Build an order-events pipeline that requires strict per-order ordering, demonstrate that an in-place partition increase breaks it, then scale capacity safely via a new-topic migration — proving each claim with consumer output and lag/rebalance metrics, not assertions.

Requirements
Acceptance criteria
  • A baseline run on 6 partitions with the ordering validator reporting zero per-order violations under concurrent load.
  • Evidence (assignment dump or per-consumer lag) that with 8 consumers on 6 partitions, exactly 2 consumers own no partitions.
  • A reproduced in-place partition increase showing a non-zero ordering-violation count for rehashed keys, with the specific orderIds and their old/new partitions identified.
  • A completed dual-write migration to a larger v2 topic with zero ordering violations across the cutover, plus a lag/rebalance snapshot showing the cutover was controlled.

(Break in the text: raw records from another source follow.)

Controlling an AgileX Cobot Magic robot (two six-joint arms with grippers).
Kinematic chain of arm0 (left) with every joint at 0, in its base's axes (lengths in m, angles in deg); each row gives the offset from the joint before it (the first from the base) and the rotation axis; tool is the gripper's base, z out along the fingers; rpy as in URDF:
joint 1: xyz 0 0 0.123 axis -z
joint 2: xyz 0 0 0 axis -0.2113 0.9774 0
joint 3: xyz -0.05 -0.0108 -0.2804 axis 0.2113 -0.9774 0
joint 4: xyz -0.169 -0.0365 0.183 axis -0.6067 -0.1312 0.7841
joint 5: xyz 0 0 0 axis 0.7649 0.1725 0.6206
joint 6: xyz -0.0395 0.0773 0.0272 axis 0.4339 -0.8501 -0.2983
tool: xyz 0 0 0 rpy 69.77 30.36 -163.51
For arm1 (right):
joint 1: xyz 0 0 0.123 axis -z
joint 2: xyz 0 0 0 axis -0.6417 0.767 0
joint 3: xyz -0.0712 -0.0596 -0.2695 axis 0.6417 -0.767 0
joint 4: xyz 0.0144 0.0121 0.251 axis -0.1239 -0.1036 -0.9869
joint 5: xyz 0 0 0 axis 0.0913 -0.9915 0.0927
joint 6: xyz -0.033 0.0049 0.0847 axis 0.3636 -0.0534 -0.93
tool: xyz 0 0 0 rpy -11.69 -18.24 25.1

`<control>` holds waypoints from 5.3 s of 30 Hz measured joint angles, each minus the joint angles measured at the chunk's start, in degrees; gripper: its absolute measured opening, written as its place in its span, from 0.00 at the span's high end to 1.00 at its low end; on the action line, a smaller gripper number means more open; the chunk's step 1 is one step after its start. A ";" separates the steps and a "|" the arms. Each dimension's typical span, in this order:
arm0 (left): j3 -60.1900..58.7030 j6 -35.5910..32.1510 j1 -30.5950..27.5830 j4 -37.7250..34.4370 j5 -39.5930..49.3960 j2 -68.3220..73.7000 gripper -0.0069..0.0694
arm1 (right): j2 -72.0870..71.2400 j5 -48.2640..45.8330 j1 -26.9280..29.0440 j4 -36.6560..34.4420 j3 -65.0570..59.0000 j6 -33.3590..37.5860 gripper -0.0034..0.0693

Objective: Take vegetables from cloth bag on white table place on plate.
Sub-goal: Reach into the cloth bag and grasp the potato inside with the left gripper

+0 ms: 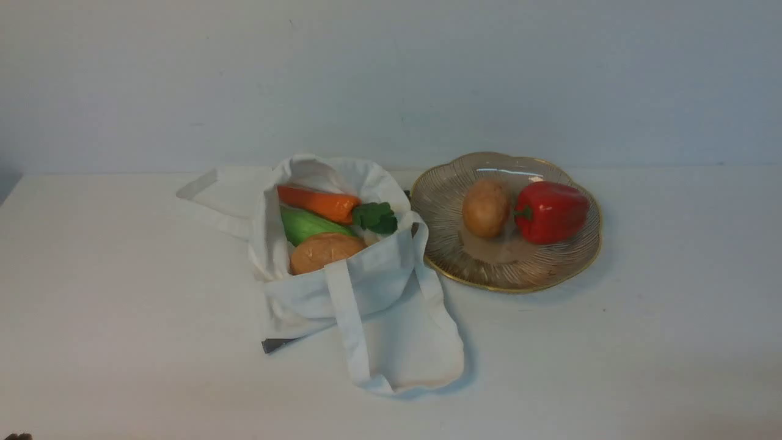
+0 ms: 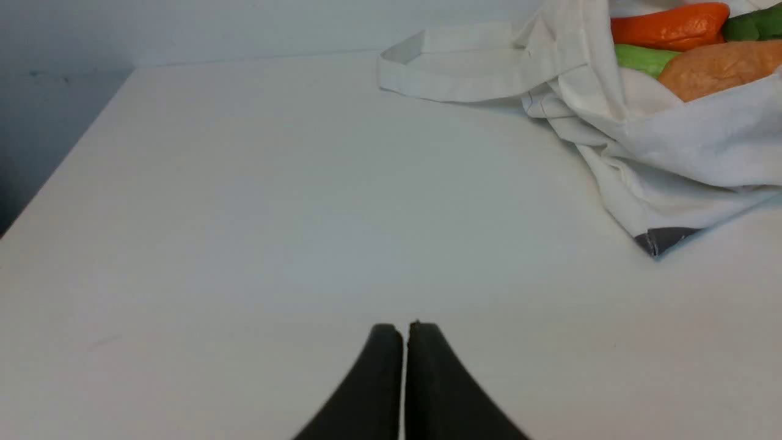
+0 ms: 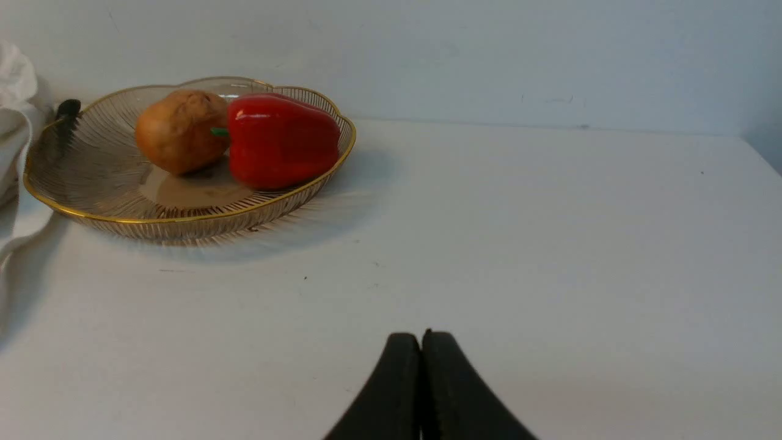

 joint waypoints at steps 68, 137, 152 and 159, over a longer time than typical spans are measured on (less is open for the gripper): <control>1.00 12.86 0.00 -53.27 -0.98 0.00 0.92 | 0.00 0.00 0.00 0.00 0.00 0.00 0.97; 96.33 -20.57 22.18 -5.27 33.60 119.72 0.13 | 0.00 0.00 0.00 0.00 0.00 0.00 0.97; 96.56 -23.11 22.37 -5.20 28.49 120.15 0.75 | 0.00 0.00 0.00 0.00 0.00 0.00 0.97; 96.80 -23.11 22.37 -5.14 29.81 120.15 0.91 | 0.00 0.00 0.00 0.00 0.00 0.00 0.97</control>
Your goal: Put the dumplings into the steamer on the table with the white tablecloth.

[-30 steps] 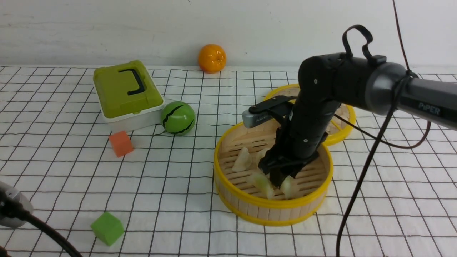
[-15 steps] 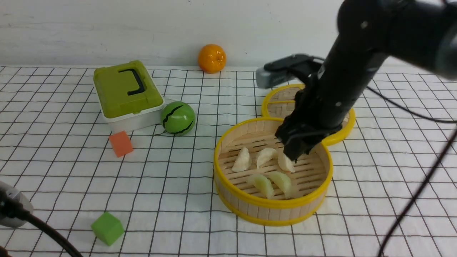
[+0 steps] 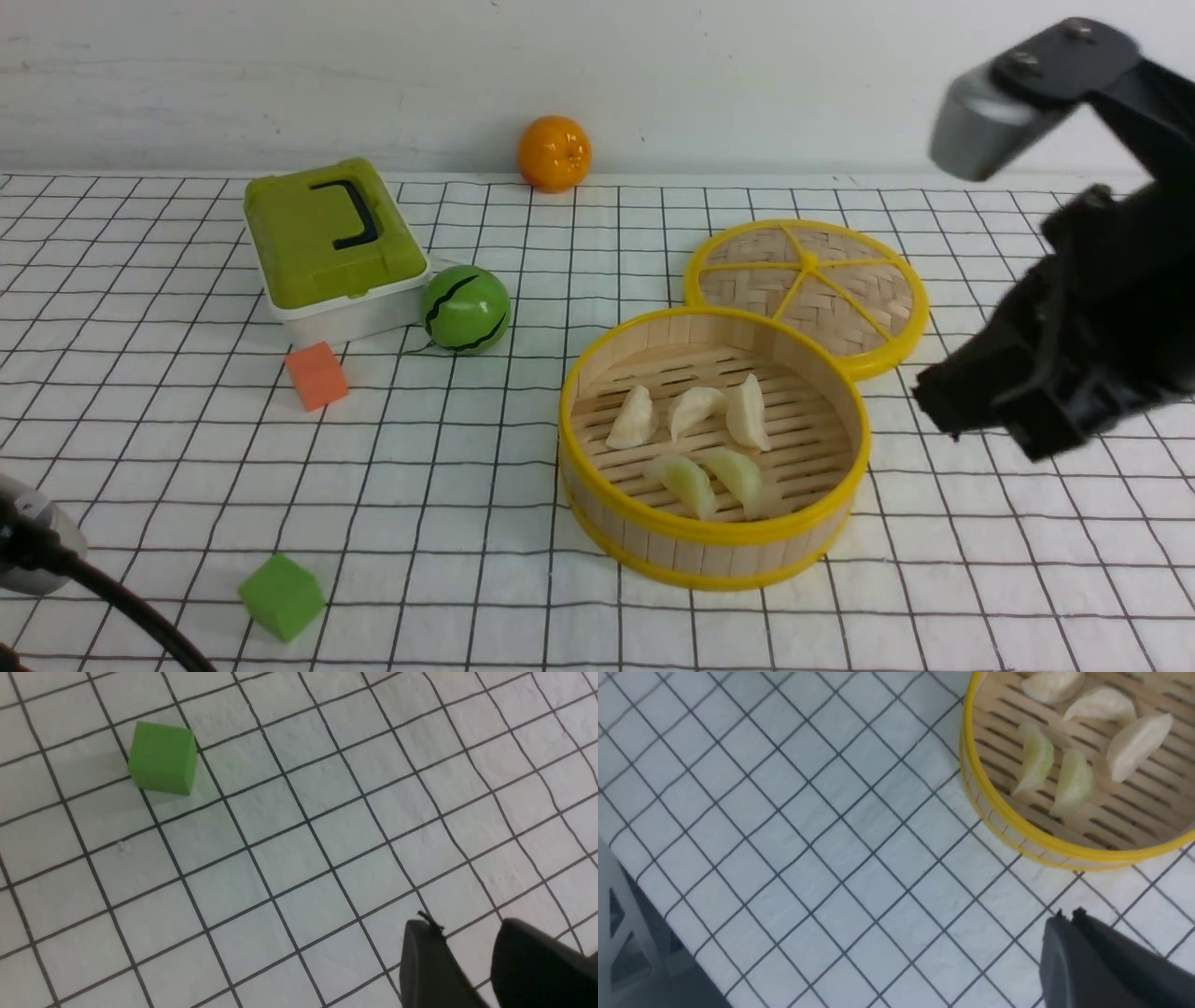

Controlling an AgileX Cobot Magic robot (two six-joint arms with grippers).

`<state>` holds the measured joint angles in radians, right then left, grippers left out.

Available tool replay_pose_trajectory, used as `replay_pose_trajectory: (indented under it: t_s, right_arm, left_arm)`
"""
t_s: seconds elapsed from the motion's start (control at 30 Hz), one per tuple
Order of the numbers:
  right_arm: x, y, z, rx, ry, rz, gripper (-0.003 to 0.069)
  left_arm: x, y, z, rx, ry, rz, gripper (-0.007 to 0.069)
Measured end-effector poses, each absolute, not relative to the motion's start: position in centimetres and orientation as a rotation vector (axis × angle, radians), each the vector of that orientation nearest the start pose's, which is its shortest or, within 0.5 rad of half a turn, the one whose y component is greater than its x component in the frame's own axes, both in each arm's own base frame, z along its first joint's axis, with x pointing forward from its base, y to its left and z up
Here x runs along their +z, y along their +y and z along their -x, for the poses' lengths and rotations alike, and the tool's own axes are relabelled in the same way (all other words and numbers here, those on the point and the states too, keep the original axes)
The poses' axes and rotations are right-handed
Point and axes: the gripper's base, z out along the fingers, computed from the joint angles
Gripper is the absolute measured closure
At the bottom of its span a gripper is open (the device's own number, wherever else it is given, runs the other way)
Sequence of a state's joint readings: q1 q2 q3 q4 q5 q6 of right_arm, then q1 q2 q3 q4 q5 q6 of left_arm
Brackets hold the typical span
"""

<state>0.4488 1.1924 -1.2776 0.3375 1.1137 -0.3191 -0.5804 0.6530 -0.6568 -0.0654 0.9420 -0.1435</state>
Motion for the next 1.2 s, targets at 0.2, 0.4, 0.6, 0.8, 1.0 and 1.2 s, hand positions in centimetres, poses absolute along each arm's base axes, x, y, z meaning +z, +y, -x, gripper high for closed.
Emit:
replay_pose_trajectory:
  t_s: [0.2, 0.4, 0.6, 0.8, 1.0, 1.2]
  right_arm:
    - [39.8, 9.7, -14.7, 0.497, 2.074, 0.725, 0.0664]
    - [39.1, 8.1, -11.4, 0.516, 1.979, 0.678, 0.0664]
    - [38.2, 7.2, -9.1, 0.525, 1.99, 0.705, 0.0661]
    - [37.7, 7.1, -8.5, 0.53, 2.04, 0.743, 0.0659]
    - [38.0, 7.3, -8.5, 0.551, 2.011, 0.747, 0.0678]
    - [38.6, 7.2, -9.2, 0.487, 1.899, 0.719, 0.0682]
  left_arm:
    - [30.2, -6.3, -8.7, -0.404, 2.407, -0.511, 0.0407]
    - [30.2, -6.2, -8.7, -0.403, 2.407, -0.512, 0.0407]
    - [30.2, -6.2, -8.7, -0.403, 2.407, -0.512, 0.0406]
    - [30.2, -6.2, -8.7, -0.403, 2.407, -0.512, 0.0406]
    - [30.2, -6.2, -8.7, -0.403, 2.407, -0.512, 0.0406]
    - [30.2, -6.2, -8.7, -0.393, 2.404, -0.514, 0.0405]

  • A one-paragraph write-up contrasting the in-place resize and the migration: why the modulo change breaks ordering, and why the migration preserves each key's history.
Senior stretch
  • Inject a hot key (one whale orderId carrying 60%+ of traffic) and show one consumer pegged while others idle; then apply key-salting and show the load spreading — and document the per-entity ordering you traded away.
  • Switch the group from the eager RangeAssignor to CooperativeStickyAssignor and add a stable group.instance.id; measure rebalance duration during a rolling restart before and after, and report the reduction.
  • Add a Kafka Streams (or stateful) consumer with a partition-keyed state store and show how the in-place partition increase corrupts its local state, then confirm the migration path keeps the store consistent.
  • Sweep partition counts (6 / 50 / 200) on the same hardware and chart producer throughput and p99 produce latency, finding the point where more partitions stop helping for your broker.
Recap

This is the loop you will run before any real Kafka capacity change: key for the ordering you need, prove the guarantee with a validator, reproduce the failure mode on a toy cluster so you trust it, and scale via a new-topic dual-write migration rather than an in-place resize — measuring lag, rebalances, and ordering violations at each step. Watching per-key order break once, on purpose, is what makes the one-way door real instead of a slogan, and turns the safe migration into muscle memory.